/24 Road

John MacLean

Hometowns

Photographing the hometowns of my art heroes.
Artists’ biographies frequently concur on one point: their subjects first awaken to the idea that they may be able to make art when they encounter the work of an established artist. That is, most artists are converted to art by art itself. This first creative affiliation encourages the fledgling artist’s latent ambition and bolsters their self-belief; it may then be supplemented with others, forming a network of mentors-by-proxy within which the burgeoning artist begins to articulate their voice.

Peruse the book collection of anyone with a serious interest in art and you will find a similar network here too — an inner circle of ‘desert island artists’ represented by the most-thumbed books on the shelf.

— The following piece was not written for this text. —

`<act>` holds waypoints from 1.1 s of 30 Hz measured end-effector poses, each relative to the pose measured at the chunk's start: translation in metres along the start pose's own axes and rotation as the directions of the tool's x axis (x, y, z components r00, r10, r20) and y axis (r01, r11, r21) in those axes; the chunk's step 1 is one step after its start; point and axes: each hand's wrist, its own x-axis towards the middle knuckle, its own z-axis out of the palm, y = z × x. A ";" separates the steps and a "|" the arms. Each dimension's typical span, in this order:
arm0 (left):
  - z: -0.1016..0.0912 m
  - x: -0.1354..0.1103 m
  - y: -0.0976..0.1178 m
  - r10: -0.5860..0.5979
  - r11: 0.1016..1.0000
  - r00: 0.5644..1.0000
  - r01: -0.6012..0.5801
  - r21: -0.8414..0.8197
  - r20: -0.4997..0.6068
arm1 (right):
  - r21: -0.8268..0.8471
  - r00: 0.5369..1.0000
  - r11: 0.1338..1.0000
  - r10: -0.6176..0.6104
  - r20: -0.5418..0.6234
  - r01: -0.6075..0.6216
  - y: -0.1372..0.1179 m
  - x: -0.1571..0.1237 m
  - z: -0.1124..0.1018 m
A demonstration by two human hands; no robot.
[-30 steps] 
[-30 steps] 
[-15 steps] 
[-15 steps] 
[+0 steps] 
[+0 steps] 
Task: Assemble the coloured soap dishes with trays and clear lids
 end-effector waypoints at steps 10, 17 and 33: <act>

Whilst a prevailing aesthetic may be evident, any suggestion that the relationship between the viewer, the image and the artist is just a mutual appreciation of formal values is to deny that artists are able to tap into something that runs much deeper.

Hometowns takes a reflexive look at this process of encoding. It began life as a line in my notebook: ‘Photograph the hometowns of your heroes’ — an idea for a layered investigation into the places which influenced those artists whose work has coloured my own. Two years later, that line has become a sixty-five-image, photo-homage to a unique group of artists who have been my own mentors-by-proxy, and an endeavour to untangle the strands which connect me to their work.

In total, I have travelled to twenty-five towns and cities — the environments where ‘my’ artists each spent their formative years. Every trip was preceded by a period of biographical research, which inevitably refreshed my memory of the photographs, paintings and sculptures that emerged (at least partially) from these neighbourhoods. Important artworks had persuaded me to travel to these locations so, unavoidably perhaps, I photographed each hometown through their afterimage. But each place provoked an individual response, and I found myself swimming with and against those currents.